[Dataset items]
Start of Block

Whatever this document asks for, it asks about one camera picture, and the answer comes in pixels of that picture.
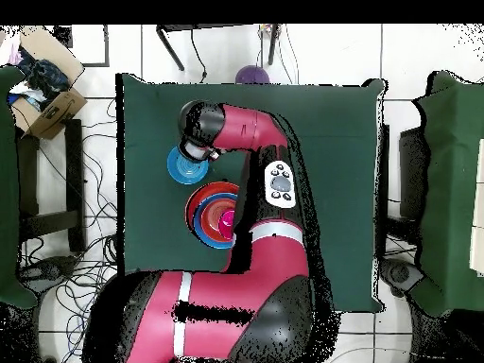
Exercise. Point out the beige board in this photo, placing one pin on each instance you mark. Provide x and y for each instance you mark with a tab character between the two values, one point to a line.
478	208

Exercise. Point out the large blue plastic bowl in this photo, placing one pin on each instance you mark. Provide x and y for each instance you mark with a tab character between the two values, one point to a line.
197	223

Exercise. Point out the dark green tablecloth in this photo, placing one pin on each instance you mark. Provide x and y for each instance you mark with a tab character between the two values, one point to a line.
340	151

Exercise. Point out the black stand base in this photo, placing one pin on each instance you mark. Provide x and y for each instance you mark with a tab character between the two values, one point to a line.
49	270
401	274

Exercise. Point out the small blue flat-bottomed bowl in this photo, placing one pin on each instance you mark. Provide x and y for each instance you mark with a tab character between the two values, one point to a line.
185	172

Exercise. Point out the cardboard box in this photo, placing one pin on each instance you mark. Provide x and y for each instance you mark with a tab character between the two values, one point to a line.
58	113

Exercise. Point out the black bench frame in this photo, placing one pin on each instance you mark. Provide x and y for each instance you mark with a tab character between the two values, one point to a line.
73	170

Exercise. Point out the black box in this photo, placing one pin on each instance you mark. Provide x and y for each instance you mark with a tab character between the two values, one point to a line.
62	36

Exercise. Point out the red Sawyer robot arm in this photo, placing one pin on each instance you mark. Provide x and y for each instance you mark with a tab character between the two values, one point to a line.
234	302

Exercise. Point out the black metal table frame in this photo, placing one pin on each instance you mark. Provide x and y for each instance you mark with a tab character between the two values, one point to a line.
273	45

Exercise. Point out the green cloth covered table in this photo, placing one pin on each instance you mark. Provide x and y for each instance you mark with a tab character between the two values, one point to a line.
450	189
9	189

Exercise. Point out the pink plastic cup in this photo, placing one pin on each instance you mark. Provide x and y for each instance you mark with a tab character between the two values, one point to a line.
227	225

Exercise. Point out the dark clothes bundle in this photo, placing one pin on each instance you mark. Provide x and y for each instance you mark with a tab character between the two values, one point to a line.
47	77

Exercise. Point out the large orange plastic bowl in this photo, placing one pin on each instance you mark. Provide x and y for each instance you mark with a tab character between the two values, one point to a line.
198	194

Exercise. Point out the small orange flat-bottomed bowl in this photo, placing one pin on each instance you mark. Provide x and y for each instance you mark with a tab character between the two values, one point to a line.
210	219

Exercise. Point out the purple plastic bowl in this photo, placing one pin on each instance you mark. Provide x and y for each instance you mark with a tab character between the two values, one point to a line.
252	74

End of Block
Start of Block

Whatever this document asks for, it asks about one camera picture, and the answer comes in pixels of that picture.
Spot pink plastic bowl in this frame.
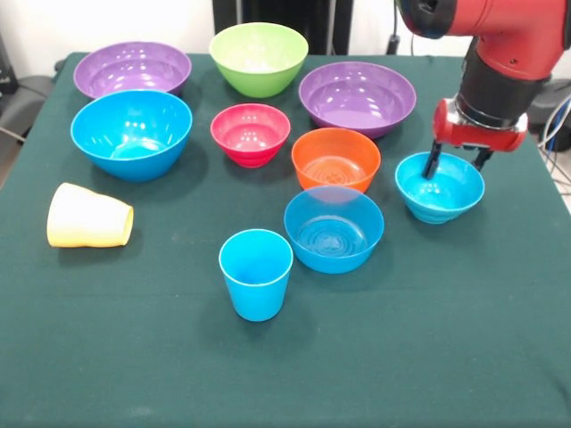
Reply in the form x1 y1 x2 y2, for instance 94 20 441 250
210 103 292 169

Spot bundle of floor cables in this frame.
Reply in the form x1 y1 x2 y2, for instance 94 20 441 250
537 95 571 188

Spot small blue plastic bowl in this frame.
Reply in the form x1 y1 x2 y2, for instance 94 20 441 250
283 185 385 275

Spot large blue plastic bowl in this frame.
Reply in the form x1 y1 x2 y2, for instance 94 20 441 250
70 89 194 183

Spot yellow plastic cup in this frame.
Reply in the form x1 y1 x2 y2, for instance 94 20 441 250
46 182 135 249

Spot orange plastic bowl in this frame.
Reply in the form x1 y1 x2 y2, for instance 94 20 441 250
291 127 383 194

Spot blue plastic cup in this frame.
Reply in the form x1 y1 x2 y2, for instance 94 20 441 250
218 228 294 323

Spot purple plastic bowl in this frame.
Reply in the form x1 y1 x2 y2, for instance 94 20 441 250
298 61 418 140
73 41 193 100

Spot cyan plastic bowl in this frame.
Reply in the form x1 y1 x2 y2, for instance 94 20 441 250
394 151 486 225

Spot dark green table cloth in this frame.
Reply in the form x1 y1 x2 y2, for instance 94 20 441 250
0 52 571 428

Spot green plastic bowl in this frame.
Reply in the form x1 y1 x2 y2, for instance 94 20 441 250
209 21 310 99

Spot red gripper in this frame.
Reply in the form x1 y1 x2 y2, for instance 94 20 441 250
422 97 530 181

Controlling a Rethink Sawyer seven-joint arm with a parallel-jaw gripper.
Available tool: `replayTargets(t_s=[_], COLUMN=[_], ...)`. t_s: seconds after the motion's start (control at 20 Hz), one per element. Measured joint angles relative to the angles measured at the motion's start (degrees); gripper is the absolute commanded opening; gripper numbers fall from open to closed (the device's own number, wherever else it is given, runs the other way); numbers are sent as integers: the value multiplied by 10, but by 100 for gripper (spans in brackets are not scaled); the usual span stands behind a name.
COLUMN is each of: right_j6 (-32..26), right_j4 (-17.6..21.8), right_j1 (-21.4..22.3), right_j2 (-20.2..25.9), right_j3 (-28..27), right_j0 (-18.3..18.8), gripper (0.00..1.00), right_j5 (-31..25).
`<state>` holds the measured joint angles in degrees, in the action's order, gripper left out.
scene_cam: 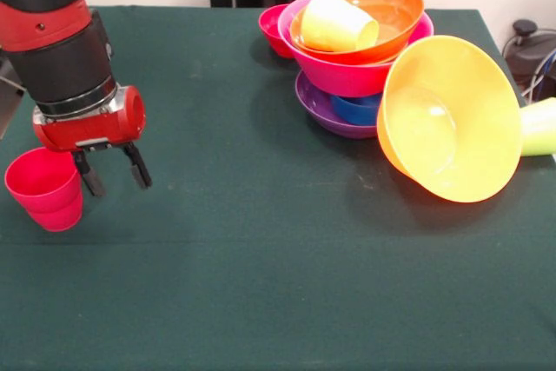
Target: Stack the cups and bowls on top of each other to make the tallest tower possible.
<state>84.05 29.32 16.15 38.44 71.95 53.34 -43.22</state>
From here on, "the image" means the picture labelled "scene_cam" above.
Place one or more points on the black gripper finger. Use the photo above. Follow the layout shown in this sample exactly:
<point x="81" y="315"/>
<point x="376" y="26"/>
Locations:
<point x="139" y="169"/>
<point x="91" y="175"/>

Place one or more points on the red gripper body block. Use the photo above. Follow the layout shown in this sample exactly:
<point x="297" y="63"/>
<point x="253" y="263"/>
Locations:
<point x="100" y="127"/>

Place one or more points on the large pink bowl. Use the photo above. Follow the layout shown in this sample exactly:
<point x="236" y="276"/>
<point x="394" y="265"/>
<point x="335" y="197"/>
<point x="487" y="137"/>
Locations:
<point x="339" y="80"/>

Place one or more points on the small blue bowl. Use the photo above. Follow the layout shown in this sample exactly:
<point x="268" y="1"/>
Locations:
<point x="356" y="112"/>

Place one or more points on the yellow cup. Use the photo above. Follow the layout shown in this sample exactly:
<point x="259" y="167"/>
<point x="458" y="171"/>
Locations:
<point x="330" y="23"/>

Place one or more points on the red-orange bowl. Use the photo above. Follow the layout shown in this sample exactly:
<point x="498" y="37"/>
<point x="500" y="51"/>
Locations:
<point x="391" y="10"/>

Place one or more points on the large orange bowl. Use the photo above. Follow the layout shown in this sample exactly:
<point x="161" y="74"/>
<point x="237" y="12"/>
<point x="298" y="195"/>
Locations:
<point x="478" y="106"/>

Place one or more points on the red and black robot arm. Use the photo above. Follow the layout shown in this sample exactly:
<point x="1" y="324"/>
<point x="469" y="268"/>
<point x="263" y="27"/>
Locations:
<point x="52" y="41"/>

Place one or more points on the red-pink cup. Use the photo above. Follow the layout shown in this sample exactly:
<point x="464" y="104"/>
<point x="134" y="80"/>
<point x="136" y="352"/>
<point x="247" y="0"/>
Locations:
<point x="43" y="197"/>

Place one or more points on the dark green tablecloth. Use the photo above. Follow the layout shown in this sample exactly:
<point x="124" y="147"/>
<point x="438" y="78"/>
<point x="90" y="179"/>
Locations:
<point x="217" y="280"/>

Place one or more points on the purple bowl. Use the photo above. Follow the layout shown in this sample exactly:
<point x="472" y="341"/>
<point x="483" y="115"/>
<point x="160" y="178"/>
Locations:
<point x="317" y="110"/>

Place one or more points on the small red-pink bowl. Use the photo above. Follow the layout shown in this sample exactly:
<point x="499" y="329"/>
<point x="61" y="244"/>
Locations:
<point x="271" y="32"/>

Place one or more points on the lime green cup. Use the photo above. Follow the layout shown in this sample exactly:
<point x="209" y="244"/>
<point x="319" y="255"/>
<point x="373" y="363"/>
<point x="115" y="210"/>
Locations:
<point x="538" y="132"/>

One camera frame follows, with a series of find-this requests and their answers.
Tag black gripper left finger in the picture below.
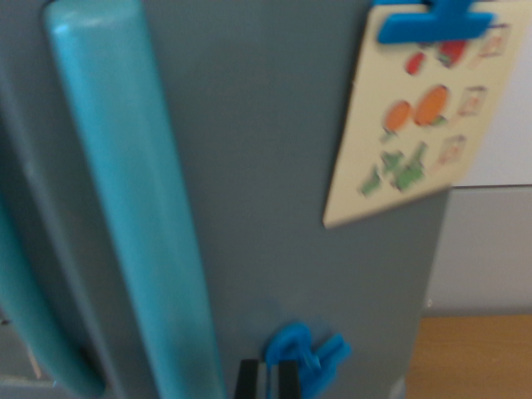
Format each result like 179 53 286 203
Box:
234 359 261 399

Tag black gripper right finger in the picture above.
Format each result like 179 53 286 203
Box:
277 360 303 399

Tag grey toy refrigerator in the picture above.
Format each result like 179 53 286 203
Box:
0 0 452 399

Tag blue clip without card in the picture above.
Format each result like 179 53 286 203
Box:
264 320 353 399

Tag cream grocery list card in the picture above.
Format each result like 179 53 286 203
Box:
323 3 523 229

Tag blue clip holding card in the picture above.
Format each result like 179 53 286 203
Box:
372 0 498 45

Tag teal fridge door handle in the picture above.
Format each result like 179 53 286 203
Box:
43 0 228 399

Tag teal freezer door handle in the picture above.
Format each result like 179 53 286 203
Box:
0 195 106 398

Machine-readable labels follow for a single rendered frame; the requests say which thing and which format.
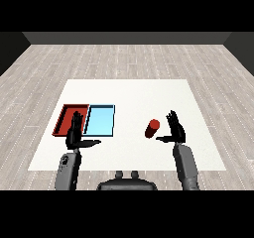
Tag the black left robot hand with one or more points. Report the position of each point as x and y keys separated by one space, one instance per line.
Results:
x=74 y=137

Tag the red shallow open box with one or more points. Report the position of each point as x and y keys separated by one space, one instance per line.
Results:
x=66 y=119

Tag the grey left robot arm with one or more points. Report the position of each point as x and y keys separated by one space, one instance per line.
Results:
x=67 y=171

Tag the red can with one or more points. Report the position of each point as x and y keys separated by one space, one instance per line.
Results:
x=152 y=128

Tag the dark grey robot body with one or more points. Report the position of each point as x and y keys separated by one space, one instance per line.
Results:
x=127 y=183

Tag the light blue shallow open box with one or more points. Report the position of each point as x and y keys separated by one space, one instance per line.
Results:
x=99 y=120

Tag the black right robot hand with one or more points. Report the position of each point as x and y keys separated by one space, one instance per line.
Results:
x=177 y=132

End of Block

### TASK OBJECTIVE
If a line of the data above contains "picture", copy it out.

### SOLUTION
Whatever this document asks for, it asks about one camera picture, and the answer comes in pixels of that picture.
Whatever this document asks for, it asks about one camera picture, and the answer comes in pixels of that picture.
From here on, "the image" means the picture labelled "scene_cam" above.
Tag black gripper left finger in the picture below.
Tag black gripper right finger in the picture above.
Tag grey toy refrigerator in the picture above.
Tag blue clip without card in the picture above.
Tag cream grocery list card in the picture above.
Tag blue clip holding card in the picture above.
Tag teal fridge door handle in the picture above.
Tag teal freezer door handle in the picture above.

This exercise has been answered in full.